• _How to complete this task_
Every entry needs to be written out again exactly, with its pictures removed.

═══ Given data

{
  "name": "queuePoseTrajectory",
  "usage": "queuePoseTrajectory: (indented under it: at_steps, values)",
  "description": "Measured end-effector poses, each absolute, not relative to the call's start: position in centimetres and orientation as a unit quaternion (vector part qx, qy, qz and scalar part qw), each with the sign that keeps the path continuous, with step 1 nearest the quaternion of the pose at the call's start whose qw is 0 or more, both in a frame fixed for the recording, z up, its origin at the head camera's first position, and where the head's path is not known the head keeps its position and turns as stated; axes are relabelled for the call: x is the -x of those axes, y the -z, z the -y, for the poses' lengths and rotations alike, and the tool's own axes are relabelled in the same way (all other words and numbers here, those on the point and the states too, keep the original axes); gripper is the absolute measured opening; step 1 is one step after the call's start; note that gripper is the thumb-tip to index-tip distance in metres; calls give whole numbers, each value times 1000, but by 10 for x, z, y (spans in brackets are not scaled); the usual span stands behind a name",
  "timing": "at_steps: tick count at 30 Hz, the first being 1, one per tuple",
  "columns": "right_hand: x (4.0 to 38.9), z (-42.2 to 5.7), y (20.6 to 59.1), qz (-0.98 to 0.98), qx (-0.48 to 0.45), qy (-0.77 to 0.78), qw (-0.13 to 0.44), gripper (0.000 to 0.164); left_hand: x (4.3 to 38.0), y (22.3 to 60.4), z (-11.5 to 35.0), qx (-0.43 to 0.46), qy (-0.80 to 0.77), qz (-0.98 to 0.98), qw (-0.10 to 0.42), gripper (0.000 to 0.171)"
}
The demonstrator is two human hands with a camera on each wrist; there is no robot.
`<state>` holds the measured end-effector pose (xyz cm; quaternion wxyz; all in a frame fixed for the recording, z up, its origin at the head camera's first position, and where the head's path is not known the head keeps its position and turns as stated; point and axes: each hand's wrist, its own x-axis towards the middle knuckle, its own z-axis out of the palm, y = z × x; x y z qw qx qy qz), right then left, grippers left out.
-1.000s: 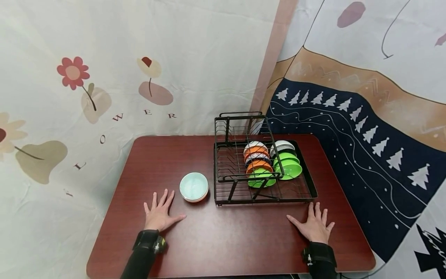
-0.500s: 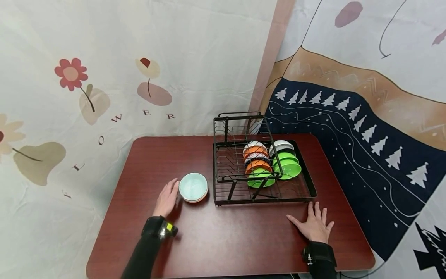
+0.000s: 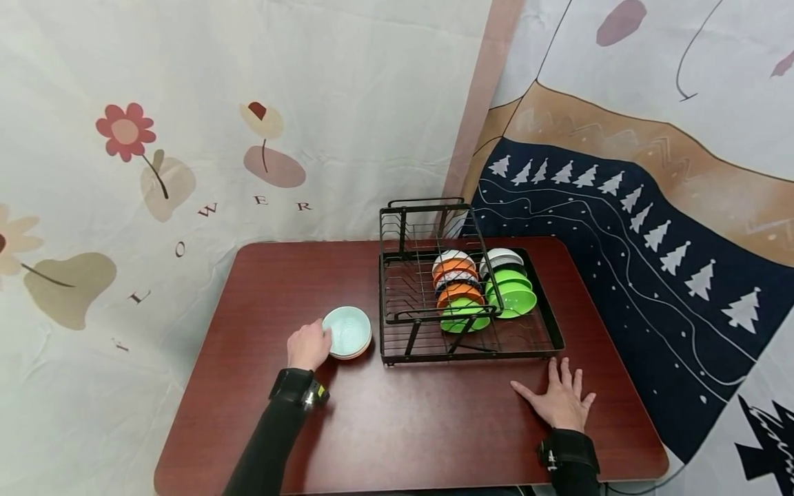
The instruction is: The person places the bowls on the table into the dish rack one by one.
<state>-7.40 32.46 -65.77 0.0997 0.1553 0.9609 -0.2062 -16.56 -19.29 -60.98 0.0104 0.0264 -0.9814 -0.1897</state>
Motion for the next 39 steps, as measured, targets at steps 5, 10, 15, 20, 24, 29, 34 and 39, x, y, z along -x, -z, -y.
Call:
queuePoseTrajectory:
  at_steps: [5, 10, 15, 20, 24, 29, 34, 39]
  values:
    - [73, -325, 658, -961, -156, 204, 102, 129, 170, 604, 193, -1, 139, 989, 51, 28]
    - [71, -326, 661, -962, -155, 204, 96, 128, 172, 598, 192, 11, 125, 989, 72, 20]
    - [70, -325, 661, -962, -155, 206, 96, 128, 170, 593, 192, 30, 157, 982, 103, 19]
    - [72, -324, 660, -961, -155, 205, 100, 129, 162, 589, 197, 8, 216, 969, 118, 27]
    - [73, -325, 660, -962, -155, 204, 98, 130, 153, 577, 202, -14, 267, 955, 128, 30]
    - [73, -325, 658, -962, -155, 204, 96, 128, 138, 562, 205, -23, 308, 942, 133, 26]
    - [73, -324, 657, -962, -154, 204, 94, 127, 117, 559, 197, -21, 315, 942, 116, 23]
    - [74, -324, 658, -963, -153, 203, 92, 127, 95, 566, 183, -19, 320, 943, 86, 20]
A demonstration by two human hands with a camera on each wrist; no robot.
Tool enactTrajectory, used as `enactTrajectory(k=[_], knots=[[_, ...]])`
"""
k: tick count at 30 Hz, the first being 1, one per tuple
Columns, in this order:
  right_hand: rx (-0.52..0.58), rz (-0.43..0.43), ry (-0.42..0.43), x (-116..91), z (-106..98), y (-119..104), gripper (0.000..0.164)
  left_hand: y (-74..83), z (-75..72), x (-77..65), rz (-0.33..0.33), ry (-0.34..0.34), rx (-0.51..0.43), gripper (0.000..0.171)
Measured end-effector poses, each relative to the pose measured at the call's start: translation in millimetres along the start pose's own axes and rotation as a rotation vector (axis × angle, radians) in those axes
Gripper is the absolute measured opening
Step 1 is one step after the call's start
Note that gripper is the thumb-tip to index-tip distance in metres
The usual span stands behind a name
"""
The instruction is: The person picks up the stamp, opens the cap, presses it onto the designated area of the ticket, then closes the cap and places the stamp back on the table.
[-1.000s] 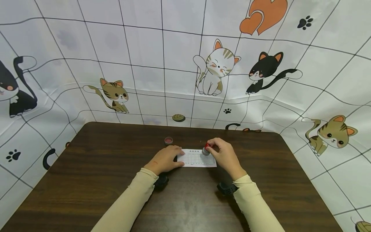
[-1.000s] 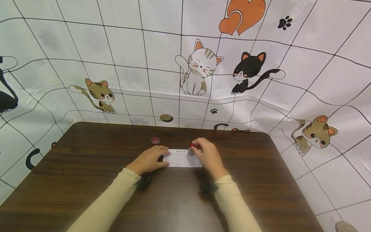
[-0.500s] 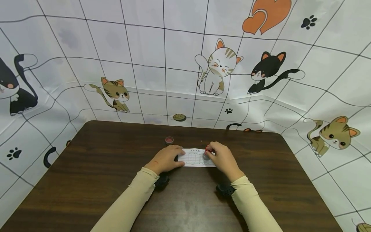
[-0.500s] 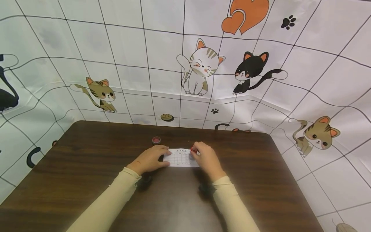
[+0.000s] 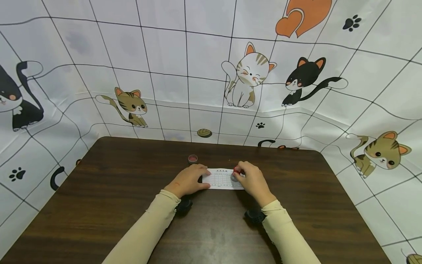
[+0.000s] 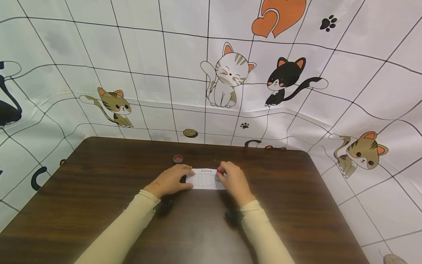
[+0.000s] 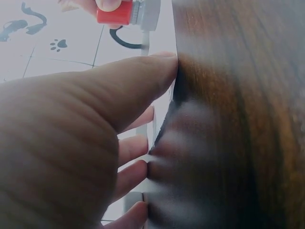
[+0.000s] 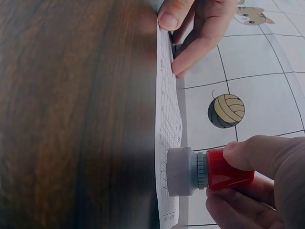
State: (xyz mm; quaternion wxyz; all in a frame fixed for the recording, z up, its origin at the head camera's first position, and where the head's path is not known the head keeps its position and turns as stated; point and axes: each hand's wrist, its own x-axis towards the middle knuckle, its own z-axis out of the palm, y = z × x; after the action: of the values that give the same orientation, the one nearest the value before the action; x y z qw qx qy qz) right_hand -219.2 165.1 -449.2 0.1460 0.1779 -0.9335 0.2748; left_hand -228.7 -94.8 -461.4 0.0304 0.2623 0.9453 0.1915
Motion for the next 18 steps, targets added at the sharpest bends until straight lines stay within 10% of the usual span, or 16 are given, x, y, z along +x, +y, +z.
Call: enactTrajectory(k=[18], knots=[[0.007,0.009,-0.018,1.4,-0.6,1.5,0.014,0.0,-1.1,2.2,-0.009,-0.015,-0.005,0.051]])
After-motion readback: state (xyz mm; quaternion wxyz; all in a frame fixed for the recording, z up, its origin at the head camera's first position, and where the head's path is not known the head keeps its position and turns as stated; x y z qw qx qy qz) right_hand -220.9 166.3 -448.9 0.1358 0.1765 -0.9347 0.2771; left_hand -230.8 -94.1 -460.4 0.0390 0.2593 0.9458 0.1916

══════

• _Result for this exercise_
{
  "name": "queuePoseTrajectory",
  "usage": "queuePoseTrajectory: (indented under it: at_steps, values)",
  "description": "Measured end-effector poses, each absolute, not relative to the call's start: position in centimetres and orientation as a unit quaternion (vector part qx, qy, qz and scalar part qw), each with the sign that keeps the path continuous, with step 1 nearest the quaternion of the pose at the call's start whose qw is 0 or more, both in a frame fixed for the recording, z up, its origin at the head camera's first position, and where the head's path is not known the head keeps its position and turns as stated; axes are relabelled for the call: x is the -x of those axes, y the -z, z the -y, for the poses' lengths and rotations alike, and the tool's own axes are relabelled in the same way (all other words and numbers here, those on the point and the states too, keep the original axes); gripper is the absolute measured opening; step 1 is one step after the call's start; note that gripper is the thumb-tip to index-tip distance in metres; calls give whole numbers, each value times 1000, but by 10 for x, z, y (spans in brackets are not scaled); the usual span stands behind a name",
  "timing": "at_steps: tick count at 30 Hz, the first being 1, one per tuple",
  "columns": "right_hand: x (4.0 to 38.9), z (-42.2 to 5.7), y (20.6 to 59.1), qz (-0.98 to 0.98), qx (-0.48 to 0.45), qy (-0.77 to 0.78), qw (-0.13 to 0.44), gripper (0.000 to 0.164); left_hand: x (4.3 to 38.0), y (22.3 to 60.4), z (-11.5 to 35.0), qx (-0.43 to 0.46), qy (-0.80 to 0.77), qz (-0.98 to 0.98), qw (-0.10 to 0.42), gripper (0.000 to 0.171)"
}
The demonstrator is two human hands with a camera on each wrist; there is no robot.
`<state>` holds the measured end-effector pose (xyz cm; quaternion wxyz; all in a frame fixed for the recording, z up, its origin at the head camera's first position, and where the head's path is not known the head keeps its position and turns as stated; point and axes: each hand's wrist, its own x-axis towards the middle knuckle, its own z-axis out of the palm, y = z × x; x y z qw qx qy qz), right then left, grippers left out.
-1.000s: 
-0.500s: 
+0.000s: 
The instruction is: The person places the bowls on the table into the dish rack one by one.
<state>-7.40 32.46 -65.77 0.0997 0.1553 0.9609 -0.2062 -16.56 -19.29 -60.98 0.0104 0.0264 -0.9814 -0.1897</state>
Motion for the next 39 steps, as measured, targets at steps 5, 10, 15, 20, 24, 29, 34 and 39, x, y, z along -x, -z, -y.
Call:
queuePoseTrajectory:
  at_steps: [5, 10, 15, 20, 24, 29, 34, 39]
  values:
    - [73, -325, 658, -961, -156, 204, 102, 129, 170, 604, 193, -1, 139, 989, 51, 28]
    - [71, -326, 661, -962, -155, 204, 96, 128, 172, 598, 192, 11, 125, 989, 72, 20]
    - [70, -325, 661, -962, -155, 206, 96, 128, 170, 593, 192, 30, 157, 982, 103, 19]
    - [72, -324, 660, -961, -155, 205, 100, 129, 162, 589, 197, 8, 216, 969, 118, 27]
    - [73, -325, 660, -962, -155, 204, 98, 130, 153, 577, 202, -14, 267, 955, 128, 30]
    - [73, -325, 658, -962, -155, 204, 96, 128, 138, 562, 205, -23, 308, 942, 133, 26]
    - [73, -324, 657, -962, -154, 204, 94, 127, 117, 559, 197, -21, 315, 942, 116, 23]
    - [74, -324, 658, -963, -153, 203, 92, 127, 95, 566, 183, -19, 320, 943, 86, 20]
A demonstration by two human hands with a camera on each wrist; no robot.
Tool enactTrajectory, used as `enactTrajectory(k=[_], knots=[[_, ...]])`
"""
k: tick count at 30 Hz, the first being 1, one per tuple
Columns, in this order:
  right_hand: rx (-0.52..0.58), rz (-0.43..0.43), ry (-0.42..0.43), x (-116..91), z (-106..98), y (-119..104), gripper (0.000..0.164)
  left_hand: y (-74..83), z (-75..72), x (-77..65), rz (-0.33..0.33), ry (-0.34..0.34), rx (-0.51..0.43), gripper (0.000..0.171)
Measured end-effector poses, each relative to the pose measured at the call's start: translation in millimetres along the start pose's own axes and rotation as a rotation vector (axis × angle, radians) in those axes
Gripper is the absolute measured opening
Step 1 is one step after the call's start
Note that gripper is the thumb-tip to index-tip distance in metres
The usual span stands behind a name
"""
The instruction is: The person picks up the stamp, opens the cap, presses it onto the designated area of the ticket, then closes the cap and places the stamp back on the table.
[-1.000s] 
[-1.000s] 
[-0.500s] 
[-0.500s] 
[+0.000s] 
[+0.000s] 
[+0.000s] 
[+0.000s] 
State: (xyz mm; quaternion wxyz; all in a frame fixed for the recording, z up, its origin at the head camera's first position, and where the head's path is not known the head keeps its position and turns as stated; point and axes: each hand's wrist, its own x-axis towards the middle knuckle, its own z-axis out of the palm, y = z × x; after the action: of the values that give the same orientation, the one nearest the value before the action; x y z qw qx qy qz) right_hand -219.2 165.1 -449.2 0.1460 0.1779 -0.9335 0.2748; left_hand -228.7 -94.8 -461.4 0.0304 0.2623 0.9453 0.1915
Motion for the next 18 steps, targets added at the sharpest bends until straight lines stay within 10% of the usual span, or 16 are given, x, y, z along +x, +y, +z.
Call: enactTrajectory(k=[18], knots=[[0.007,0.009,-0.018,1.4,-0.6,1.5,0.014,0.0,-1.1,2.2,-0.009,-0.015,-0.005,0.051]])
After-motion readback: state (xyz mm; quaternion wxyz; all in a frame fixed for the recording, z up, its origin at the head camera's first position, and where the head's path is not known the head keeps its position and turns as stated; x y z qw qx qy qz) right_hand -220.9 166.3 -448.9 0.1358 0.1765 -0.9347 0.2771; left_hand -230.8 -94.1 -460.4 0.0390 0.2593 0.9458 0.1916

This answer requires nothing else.